Location: Crop Production Systems Research Unit
Title: Carex breviculmis R. BR. (Cyperaceae), new to the Flora of North America Authors
|Majure, Lucas - UNIVERSITY OF FLORIDA|
Submitted to: Journal of Botanical Research Institute of Texas
Publication Type: Peer Reviewed Journal
Publication Acceptance Date: August 10, 2008
Publication Date: December 9, 2008
Repository URL: http://hdl.handle.net/10113/27841
Citation: Majure, L.C., Bryson, C.T. 2008. Carex breviculmis R. BR. (Cyperaceae), new to the Flora of North America. Journal of Botanical Research Institute of Texas 2:1381-1387. Interpretive Summary: Non-native weeds present a huge threat to agricultural and non-agricultural lands throughout the US. Early detection and rapid response are critical to prevent newly introduced weeds from becoming widespread and troublesome. The sedge family contains several of the most troublesome weeds worldwide, including purple nutsedge the world’s worst weed. A sedge species, Carex breviculmis, was discovered new to North America at Meridian, Mississippi. This plant is considered a weed in its native range of Asia, Australia, and the Indian Subcontinent. The current distribution and threat in the US are presented in this weed alert.

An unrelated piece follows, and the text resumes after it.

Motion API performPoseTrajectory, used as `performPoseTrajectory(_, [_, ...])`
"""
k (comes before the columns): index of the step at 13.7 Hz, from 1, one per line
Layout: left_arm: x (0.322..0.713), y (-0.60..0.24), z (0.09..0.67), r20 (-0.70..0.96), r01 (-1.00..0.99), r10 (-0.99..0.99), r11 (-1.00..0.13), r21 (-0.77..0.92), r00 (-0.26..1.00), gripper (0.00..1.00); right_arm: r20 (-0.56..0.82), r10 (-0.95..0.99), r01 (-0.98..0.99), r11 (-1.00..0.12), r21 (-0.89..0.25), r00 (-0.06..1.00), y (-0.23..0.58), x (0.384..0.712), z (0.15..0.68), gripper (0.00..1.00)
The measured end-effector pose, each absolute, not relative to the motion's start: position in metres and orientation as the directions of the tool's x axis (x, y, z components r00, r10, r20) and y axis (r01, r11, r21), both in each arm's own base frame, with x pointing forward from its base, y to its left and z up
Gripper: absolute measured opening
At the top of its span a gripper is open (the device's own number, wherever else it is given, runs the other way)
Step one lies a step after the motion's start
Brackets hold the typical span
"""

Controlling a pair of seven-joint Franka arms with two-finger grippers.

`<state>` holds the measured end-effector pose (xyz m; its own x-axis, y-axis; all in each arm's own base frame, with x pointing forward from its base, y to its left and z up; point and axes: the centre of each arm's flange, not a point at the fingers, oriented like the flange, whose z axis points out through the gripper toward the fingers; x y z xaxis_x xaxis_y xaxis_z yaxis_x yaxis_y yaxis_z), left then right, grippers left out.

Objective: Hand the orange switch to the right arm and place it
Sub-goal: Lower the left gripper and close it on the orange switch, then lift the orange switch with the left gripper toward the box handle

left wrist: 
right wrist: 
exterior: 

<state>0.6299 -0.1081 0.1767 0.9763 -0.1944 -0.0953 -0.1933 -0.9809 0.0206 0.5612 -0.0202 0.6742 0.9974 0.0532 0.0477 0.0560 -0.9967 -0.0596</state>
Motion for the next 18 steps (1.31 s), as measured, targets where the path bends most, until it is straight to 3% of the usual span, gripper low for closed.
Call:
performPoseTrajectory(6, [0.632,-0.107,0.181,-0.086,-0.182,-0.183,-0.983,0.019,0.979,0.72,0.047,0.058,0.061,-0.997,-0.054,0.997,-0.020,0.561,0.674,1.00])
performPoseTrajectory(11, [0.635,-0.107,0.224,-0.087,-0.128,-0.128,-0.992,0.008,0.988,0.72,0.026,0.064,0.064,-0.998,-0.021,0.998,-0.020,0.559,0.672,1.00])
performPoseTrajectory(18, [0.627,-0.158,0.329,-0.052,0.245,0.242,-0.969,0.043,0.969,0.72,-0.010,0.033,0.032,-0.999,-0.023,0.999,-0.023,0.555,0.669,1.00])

Technical Abstract: Carex breviculmis, a species native to Asia, Australia, and the Indian Subcontinent, was collected early in 2007 in Lauderdale County, Mississippi, U.S.A., at two areas around the city of Meridian. Further work in the area in the spring of 2008 revealed two more locations for this species. It was not known from North America prior to this discovery. Repeated trips to these sites revealed that this species appears to be established, maintaining viable populations from year to year and could become weedy. We provide a discussion of possible means and the implications of this introduction, as well as a detailed description and illustration of the species.